• _Supplied entries_:
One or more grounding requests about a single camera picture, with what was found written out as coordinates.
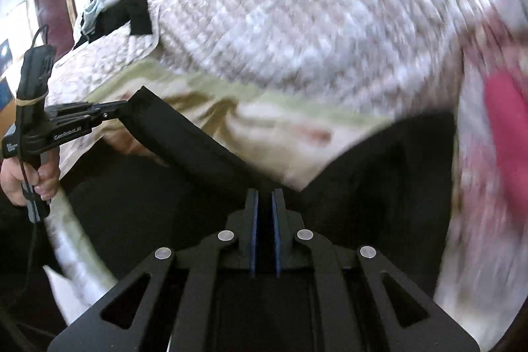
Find black garment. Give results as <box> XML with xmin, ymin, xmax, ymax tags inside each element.
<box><xmin>76</xmin><ymin>0</ymin><xmax>154</xmax><ymax>48</ymax></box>

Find beige quilted bedspread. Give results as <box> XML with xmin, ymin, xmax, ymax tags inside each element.
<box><xmin>53</xmin><ymin>0</ymin><xmax>516</xmax><ymax>122</ymax></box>

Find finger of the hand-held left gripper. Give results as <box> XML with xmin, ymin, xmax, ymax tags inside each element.
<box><xmin>45</xmin><ymin>100</ymin><xmax>128</xmax><ymax>117</ymax></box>
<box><xmin>53</xmin><ymin>110</ymin><xmax>124</xmax><ymax>128</ymax></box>

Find light blue garment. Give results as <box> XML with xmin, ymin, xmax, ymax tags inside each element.
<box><xmin>80</xmin><ymin>0</ymin><xmax>133</xmax><ymax>35</ymax></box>

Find floral fleece blanket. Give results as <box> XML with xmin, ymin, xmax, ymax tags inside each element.
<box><xmin>41</xmin><ymin>59</ymin><xmax>392</xmax><ymax>320</ymax></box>

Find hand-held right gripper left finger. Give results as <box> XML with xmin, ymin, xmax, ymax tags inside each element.
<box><xmin>47</xmin><ymin>189</ymin><xmax>258</xmax><ymax>352</ymax></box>

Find pink floral quilt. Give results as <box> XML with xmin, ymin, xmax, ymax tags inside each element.
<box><xmin>433</xmin><ymin>0</ymin><xmax>528</xmax><ymax>336</ymax></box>

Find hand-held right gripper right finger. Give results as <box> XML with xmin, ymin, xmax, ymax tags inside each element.
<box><xmin>272</xmin><ymin>189</ymin><xmax>481</xmax><ymax>352</ymax></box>

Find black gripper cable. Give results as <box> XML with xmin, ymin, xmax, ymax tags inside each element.
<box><xmin>16</xmin><ymin>26</ymin><xmax>51</xmax><ymax>268</ymax></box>

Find dark red door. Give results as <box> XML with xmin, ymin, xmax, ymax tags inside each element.
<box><xmin>33</xmin><ymin>0</ymin><xmax>77</xmax><ymax>51</ymax></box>

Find person's left hand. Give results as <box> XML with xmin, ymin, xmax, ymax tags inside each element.
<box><xmin>0</xmin><ymin>154</ymin><xmax>60</xmax><ymax>208</ymax></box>

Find plain pink cloth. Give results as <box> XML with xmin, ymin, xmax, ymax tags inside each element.
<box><xmin>484</xmin><ymin>72</ymin><xmax>528</xmax><ymax>188</ymax></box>

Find black pants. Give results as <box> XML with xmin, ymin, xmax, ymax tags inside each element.
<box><xmin>62</xmin><ymin>86</ymin><xmax>458</xmax><ymax>295</ymax></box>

• _Exercise directions_: Could you show every line of the listing that holds the string "right"?

• _Solved problem_:
Find hand-held right gripper left finger. Give results as <box> XML with xmin, ymin, xmax, ymax tags inside each element.
Find hand-held right gripper right finger. Give results as <box> XML with xmin, ymin, xmax, ymax tags inside each element.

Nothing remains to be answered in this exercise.